* **Your goal**
Print every record exactly, but leave out the pictures.

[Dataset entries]
BEGIN

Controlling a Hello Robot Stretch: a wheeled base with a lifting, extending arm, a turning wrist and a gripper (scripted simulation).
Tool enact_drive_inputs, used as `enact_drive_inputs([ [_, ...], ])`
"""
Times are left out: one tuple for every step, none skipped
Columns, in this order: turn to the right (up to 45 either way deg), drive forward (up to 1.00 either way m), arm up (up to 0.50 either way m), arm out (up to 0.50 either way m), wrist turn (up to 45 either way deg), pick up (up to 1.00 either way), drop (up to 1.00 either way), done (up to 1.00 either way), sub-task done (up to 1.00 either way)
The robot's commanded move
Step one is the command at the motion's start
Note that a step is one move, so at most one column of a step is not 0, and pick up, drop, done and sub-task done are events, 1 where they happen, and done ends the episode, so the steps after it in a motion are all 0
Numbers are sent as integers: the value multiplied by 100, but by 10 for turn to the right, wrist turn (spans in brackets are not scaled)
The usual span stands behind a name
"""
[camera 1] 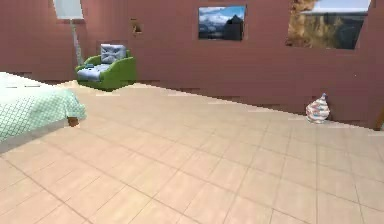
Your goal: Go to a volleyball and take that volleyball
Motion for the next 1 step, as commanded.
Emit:
enact_drive_inputs([
  [450, 0, 0, 0, 0, 0, 0, 0, 0],
])
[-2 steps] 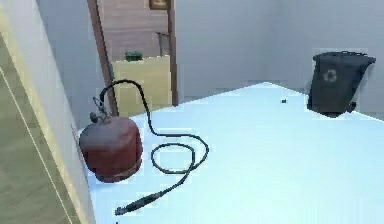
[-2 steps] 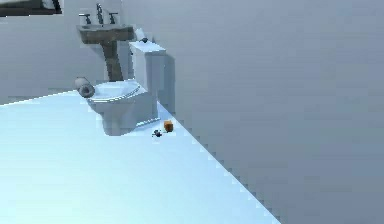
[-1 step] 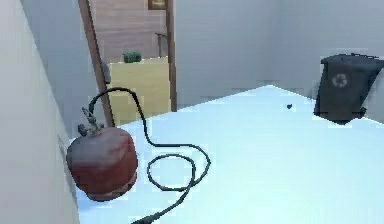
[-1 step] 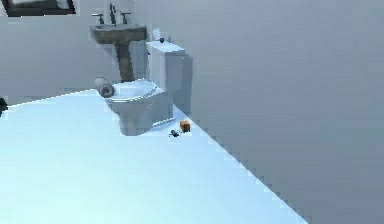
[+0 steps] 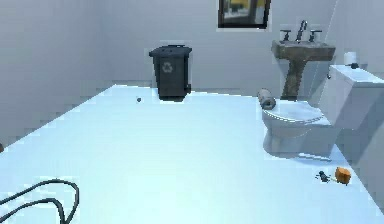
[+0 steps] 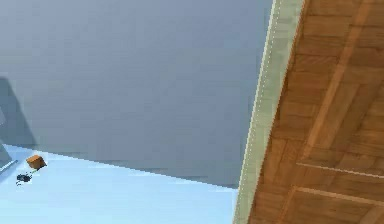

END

* **Your solution**
Controlling a Hello Robot Stretch: a wheeled base with a lifting, extending arm, a turning wrist and a gripper (scripted simulation).
Tool enact_drive_inputs, used as `enact_drive_inputs([ [_, ...], ])`
"""
Times are left out: one tuple for every step, none skipped
Columns, in this order: turn to the right (up to 45 either way deg), drive forward (up to 1.00 either way m), arm up (up to 0.50 either way m), arm out (up to 0.50 either way m), wrist turn (up to 45 either way deg), pick up (up to 1.00 either way), drop (up to 1.00 either way), done (up to 1.00 either way), sub-task done (up to 1.00 either way)
The robot's commanded move
Step one is the command at the motion's start
Note that a step is one move, so at most one column of a step is not 0, and pick up, drop, done and sub-task done are events, 1 where they happen, and done ends the episode, so the steps after it in a motion are all 0
Numbers are sent as integers: the value multiplied by 100, but by 10 for turn to the right, wrist turn (spans in brackets are not scaled)
The usual span stands behind a name
"""
[camera 1] 
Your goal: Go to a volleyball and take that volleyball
Motion for the next 1 step, as commanded.
Emit:
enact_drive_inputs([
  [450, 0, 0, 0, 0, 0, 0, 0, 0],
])
[-2 steps] 
[-2 steps] 
[-1 step] 
[-1 step] 
[+0 steps] 
[+0 steps] 

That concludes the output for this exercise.